View Full Version : [SOLVED] DRDY ERR and ICRC ABRT in dmesg and console

February 28th, 2010, 04:20 PM
I have a system running Ubuntu Karmic 64-bit server edition:

- Shuttle SG31G2 (http://www.newegg.com/Product/Product.aspx?Item=N82E16856101037) with Intel Core2Quad Q6600 processor

- 4GB DDR2 800 (PC2 6400) SDRAM
- 1 Samsung Spinpoint 750GB hard drive
- 1 Seagate Barracuda ST31500341AS 1.5TB drive

And it's been running fine for over a year now, until just a couple days ago when the following started repeatedly showing up both on the console and on dmesg output:

[35876.766809] ata3.00: exception Emask 0x0 SAct 0x0 SErr 0x0 action 0x6
[35876.767629] ata3.00: BMDMA stat 0x66
[35876.768440] ata3.00: cmd 35/00:00:47:8c:ea/00:04:49:00:00/e0 tag 0 dma 524288 out
[35876.768442] res 51/84:9c:ab:8e:ea/84:01:49:00:00/e0 Emask 0x30 (host bus error)
[35876.770223] ata3.00: status: { DRDY ERR }
[35876.771132] ata3.00: error: { ICRC ABRT }
[35876.772099] ata3: soft resetting link
[35877.060320] ata3.00: configured for UDMA/133
[35877.127629] ata3.01: configured for UDMA/133
[35877.127652] ata3: EH complete

I've had issues with a bad batch of Seagate Barracudas on other systems in the past relating to a finicky version of firmware on the drives, so I immediately assumed that the Barracuda was about to fail. Ended up spending a few hours getting a fresh full backup of the data on that drive, powered down the system, remove the "bad" drive and popped in one of the several "known good" replacement drives we have on hand, then copied all of the data back. Then RMA'd the old drive.
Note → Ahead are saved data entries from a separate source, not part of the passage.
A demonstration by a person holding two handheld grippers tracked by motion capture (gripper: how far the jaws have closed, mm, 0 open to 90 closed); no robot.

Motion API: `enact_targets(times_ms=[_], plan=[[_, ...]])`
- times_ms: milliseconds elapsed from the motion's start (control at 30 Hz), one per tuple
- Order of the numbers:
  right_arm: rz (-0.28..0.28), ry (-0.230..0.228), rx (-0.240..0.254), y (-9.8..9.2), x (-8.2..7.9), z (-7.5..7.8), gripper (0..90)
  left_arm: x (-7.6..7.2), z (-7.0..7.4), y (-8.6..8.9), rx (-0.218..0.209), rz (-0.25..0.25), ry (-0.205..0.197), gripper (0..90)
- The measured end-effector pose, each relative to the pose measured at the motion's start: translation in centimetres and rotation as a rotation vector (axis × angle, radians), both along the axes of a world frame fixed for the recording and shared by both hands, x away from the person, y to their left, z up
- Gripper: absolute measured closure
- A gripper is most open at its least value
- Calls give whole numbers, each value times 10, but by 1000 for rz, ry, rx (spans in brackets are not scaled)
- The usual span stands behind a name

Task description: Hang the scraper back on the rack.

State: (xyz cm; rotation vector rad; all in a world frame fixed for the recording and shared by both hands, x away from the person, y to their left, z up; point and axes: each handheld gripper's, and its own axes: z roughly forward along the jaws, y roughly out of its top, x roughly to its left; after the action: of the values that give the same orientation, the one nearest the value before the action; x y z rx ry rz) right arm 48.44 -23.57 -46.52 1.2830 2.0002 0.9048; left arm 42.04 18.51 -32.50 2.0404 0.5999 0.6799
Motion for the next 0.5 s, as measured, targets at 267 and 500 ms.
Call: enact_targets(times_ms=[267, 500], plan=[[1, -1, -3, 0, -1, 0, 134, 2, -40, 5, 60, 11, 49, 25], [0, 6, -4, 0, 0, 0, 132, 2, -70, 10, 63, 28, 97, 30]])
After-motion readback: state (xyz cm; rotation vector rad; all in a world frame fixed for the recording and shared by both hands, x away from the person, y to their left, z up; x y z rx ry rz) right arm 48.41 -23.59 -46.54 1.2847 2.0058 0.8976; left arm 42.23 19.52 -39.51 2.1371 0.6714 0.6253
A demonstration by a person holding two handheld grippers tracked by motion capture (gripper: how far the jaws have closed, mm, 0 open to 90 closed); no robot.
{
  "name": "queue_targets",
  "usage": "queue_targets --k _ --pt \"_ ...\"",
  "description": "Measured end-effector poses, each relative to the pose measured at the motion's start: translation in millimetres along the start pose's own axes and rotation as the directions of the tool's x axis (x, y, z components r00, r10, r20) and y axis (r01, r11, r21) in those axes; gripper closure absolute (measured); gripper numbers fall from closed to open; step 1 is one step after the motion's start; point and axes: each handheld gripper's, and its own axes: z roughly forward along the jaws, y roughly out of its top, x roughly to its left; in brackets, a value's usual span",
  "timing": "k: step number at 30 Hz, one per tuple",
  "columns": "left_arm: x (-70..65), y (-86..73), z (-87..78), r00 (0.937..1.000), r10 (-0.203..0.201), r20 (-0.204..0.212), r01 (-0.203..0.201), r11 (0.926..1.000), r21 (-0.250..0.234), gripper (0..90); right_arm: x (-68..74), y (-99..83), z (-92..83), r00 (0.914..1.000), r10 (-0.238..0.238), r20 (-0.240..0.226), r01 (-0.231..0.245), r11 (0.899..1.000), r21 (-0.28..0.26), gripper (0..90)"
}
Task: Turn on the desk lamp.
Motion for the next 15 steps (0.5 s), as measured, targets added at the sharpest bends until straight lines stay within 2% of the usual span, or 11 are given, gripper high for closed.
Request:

This morning, I find that this system is throwing the same messages AGAIN!

So now, I'm not sure if this is another bad Seagate, if this is actually the other Samsung drive that's causing the issue (which would be surprising since those have been rather reliable), or there's something else I'm missing here.

Rather than tearing this system down and replacing parts till the messages stop, is there a better way to trace the problem and find its cause?

March 2nd, 2010, 12:42 AM
FYI: looking further into this, the problems appeared to have started with the latest kernel release in ubuntu (2.6.31-19-server). I rebooted and used the previous version (2.6.31-17-server) and the error messages have disappeared.

I'll continue to monitor, and if the messages still don't appear, I'll be submitting a bug report.